6. Click OK and Apply.
1. Open the Settings app (Win+I keyboard shortcut).
2. Go to Network and Internet.
3. Select the Proxy tab.
4. Scroll down to the Manual proxy setup section.
5. Enable the Use a proxy server switch.
6. Enter your pfSense box IP address and the proxy port – 192.168.1.1 and 3128 in my case.
7. Click Save.
1. From the Network Settings window, select Network proxy.
2. Select Manual from the Method drop-down menu.
3. Enter your pfSense box IP address and the proxy port – 192.168.1.1 and 3128 in my case – next to HTTP Proxy and HTTPS Proxy.
4. Close the Network Settings window.
1. From Settings > WiFi, tap the “i” to the right of your WiFi connection.
2. Scroll down and select Configure Proxy.
3. Select Manual.
4. Enter your pfSense box IP address and the proxy port – 192.168.1.1 and 3128 in my case – next to Server and Port.
5. Close the Settings app.
1. From the Settings app, select WiFi.
2. Long-press the currently connected WiFi network.
3. Select Modify network.
4. Expand the Advanced options.
5. Select Manual from the Proxy drop-down menu.
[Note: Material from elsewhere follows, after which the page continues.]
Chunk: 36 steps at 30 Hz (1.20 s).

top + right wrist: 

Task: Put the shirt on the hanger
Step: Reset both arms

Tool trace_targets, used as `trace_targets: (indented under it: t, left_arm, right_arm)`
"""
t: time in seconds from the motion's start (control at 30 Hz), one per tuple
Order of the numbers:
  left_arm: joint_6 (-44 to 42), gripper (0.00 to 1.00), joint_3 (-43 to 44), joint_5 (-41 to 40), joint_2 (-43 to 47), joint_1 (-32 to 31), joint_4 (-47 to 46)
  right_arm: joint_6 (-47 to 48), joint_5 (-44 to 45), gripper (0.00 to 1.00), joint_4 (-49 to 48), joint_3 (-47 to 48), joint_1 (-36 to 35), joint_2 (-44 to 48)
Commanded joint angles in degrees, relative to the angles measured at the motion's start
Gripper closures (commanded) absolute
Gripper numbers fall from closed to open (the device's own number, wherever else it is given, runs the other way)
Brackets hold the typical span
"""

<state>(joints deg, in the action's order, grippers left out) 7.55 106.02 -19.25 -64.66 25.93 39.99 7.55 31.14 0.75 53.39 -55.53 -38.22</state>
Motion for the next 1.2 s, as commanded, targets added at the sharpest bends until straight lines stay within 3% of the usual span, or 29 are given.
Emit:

6. Enter your pfSense box IP address and the proxy port – 192.168.1.1 and 3128 in my case – under Proxy hostname and Proxy port.
7. Click Save.
Note that to get the proxy working over mobile data on iOS or Android, you will need to install mobile device management (MDM) profile, which is beyond the scope of this current guide. Perhaps we’ll cover this in the future.
So you’ve now got a working proxy server with blacklist filtering that you can use to block ads on all of your devices. You’ve enhanced your security and privacy by removing annoying advertisements that steal your data.
You’ll also consume less bandwidth. And your web pages will load faster since ads won’t need to be downloaded and rendered. But also because Squid is caching content for you. So, content that you frequently request will load more quickly.
Good stuff. Stay safe.
4 Comments
Anonymous
November 4, 2022 5:06 am
Shallalist is no more 🙁
Marc
July 17, 2022 2:40 am
Is there anyway to automate proxy settings, maybe using DHCP?
Also, how would one block internet traffic that didn’t go through the proxy?
Thanks.
AgentXXL
June 24, 2022 8:30 pm
shallalist seems to be down again. While free is fine, I’d be willing to pay for a reliable and trusted blacklist provider. Any suggestions?
Anonymous
March 12, 2022 3:11 am
very good guides Marc… very appreciated, did however have problem downloading the shallalist in the blacklists part of your guide, is there an alternative we use or is this temporary?